**ASSIGNED TASK:** Within this material, how many lines have the string "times" in them? The answer is a number, with nothing added.

**INPUT DATA:**
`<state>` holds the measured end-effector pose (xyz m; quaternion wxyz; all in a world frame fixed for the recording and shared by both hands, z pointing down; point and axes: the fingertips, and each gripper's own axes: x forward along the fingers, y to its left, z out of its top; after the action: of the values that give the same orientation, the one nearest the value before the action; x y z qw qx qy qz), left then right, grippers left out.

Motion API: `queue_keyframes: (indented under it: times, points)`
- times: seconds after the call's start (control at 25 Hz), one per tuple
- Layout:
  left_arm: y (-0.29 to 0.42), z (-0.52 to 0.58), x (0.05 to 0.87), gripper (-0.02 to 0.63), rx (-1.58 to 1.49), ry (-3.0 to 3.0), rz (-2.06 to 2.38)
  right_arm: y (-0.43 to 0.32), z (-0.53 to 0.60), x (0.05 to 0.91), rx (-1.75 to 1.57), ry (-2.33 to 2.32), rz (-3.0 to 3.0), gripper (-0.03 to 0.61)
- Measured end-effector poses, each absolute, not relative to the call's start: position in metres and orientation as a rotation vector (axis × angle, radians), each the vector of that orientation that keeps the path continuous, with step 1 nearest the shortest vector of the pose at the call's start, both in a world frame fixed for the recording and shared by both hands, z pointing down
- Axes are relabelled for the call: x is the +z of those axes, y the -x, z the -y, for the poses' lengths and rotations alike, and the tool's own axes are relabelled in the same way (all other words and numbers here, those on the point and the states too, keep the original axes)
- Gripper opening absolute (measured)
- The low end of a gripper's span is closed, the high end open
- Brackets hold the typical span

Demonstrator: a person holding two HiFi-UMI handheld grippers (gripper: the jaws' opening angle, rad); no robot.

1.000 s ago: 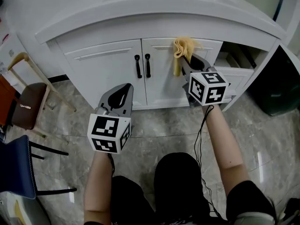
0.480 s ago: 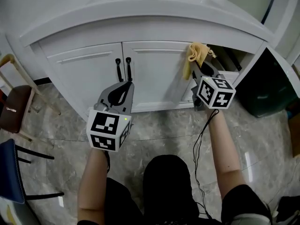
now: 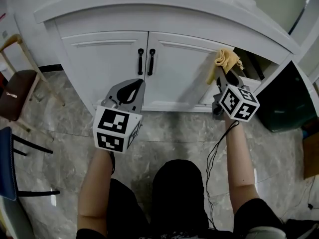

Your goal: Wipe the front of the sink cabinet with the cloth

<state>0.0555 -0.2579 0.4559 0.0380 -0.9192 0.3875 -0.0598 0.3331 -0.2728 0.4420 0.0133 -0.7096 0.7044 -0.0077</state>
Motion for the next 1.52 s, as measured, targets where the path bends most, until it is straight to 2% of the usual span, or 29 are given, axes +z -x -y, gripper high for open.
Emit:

**ANSWER TO THIS PROBLEM:** 2